I just had a look at the trailer, and I'm trying not to poo on it's parade, but this thing looks... disappointing - worse than most in-game cut-scenes these days. It doesn't even feel "Artistic", and I'm definitely not a snob for "hyper realistic" types of looks.
The distant and "landscape" views look very nice, and in stark contrast to the game-like and amateur rendering of close up scenes with the animals. They don't even have anti-aliasing and the things look "blocky".
I hope this thing won because of the story and characters, and not its visuals.
There are incredible visuals in the movie, but not because of their realistic details. They are instead incredibly evocative of a mysterious depth behind the relatively small story being told in the movie.
The movie doesn’t look real, but it also doesn’t act real either.

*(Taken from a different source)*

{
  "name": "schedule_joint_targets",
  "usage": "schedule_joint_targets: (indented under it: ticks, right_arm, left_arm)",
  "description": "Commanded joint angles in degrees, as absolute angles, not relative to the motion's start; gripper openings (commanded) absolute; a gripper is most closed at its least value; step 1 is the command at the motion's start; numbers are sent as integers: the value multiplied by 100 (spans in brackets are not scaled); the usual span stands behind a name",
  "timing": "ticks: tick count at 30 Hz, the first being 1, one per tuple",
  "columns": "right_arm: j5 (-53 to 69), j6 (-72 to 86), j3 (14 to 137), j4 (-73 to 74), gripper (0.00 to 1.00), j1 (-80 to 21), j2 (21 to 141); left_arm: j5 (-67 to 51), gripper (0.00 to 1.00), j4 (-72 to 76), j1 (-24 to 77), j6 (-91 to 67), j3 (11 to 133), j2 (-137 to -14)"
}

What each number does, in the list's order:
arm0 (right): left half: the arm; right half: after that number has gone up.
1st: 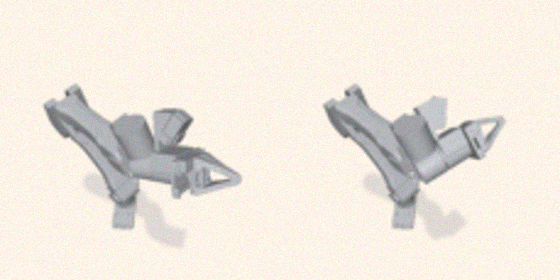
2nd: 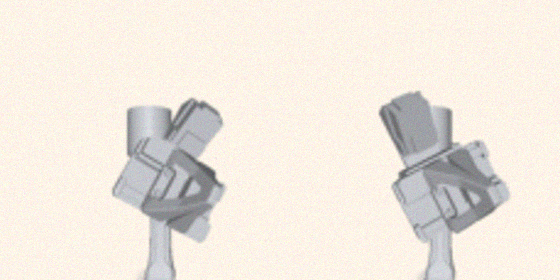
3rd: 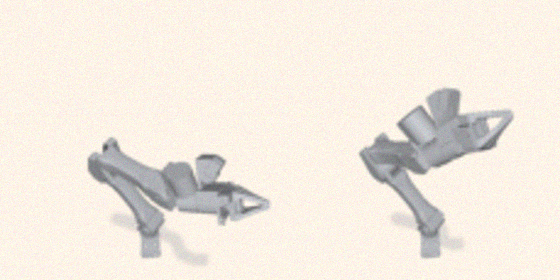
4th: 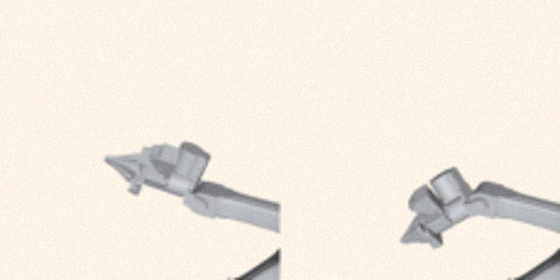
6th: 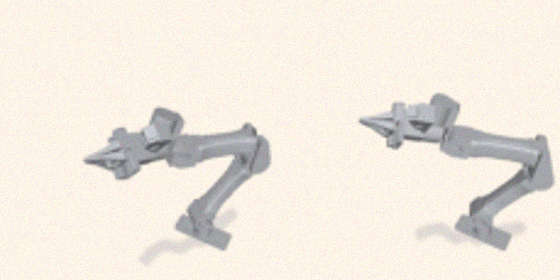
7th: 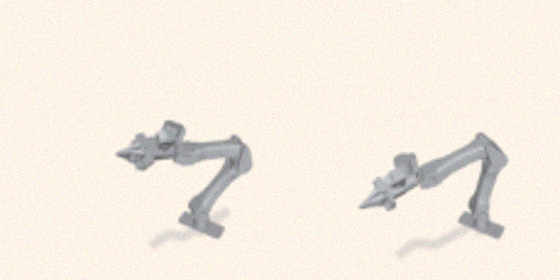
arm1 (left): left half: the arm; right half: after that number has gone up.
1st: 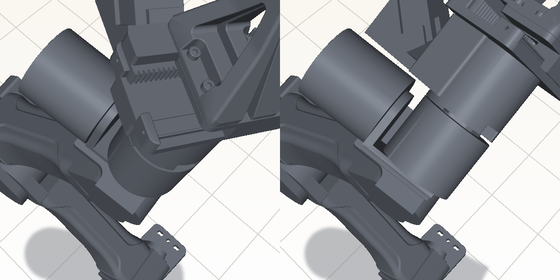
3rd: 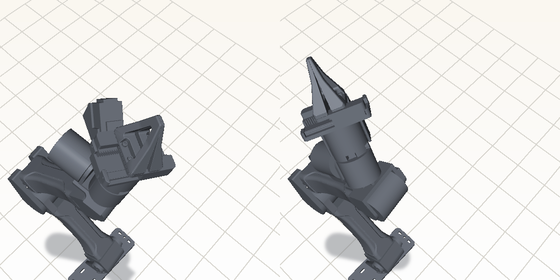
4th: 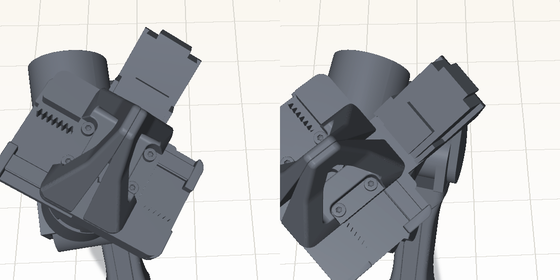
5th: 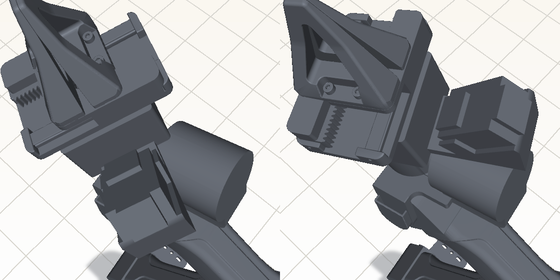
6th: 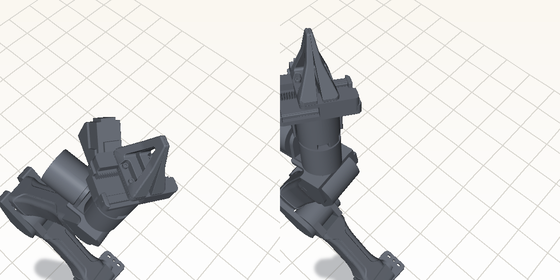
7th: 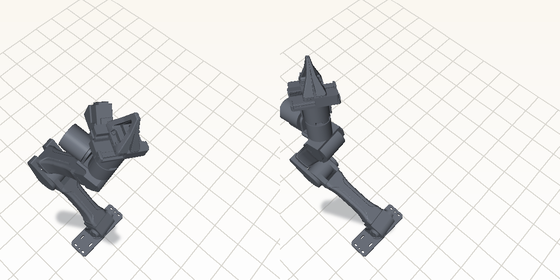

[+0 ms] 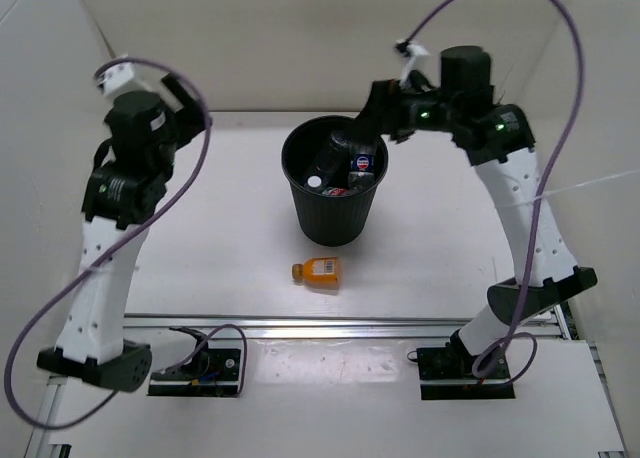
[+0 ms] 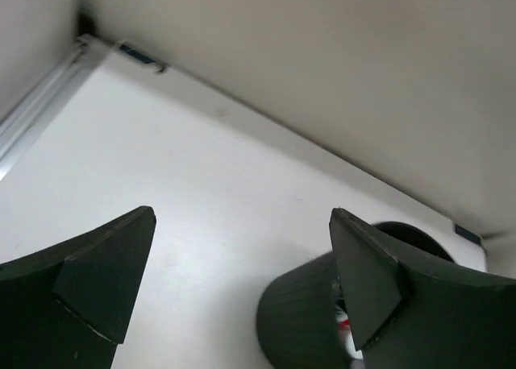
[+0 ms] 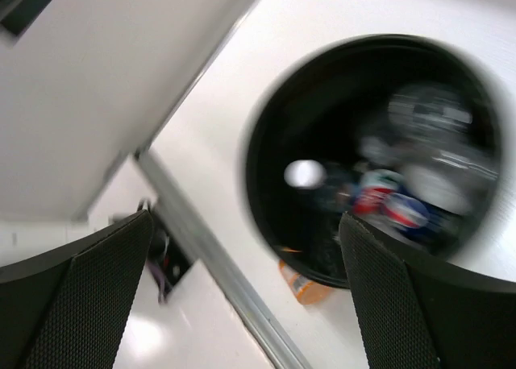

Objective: Put the plastic bottles in the bin

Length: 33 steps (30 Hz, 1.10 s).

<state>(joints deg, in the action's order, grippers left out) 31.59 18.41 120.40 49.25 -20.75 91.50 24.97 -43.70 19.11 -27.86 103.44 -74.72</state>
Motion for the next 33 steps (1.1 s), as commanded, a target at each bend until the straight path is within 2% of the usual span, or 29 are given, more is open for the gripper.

With the amount of utter trash that modern Hollywood puts out, combined with the Oscars always feeling like a "pat on the back for rich snobs," I am just genuinely happy to see something like this win anything at all.
I watched Flow in the theater. On the big screen, the less-polished look definitely comes across as an artistic choice, enhancing the otherworldly quality of the world and scenes it depicts. Combined with the great animation of the animals and the audio, you leave the theater in wonder. I suspect the visual roughness becomes more jarring in a less immersive environment.
I agree, but mainly for some other reasons I won't be listing just now. As much as I find it all very cute and I'm a sucker for this kind of shit (I can already sense I would cry my heart out watching this at some point or another--I know, I'm very sensitive), it kinda looks like a long-winded tech demo or video placeholder.
"Proper" production renderers like Cycles do look better of course, but having an alternative which is viable on a shoestring budget is very valuable.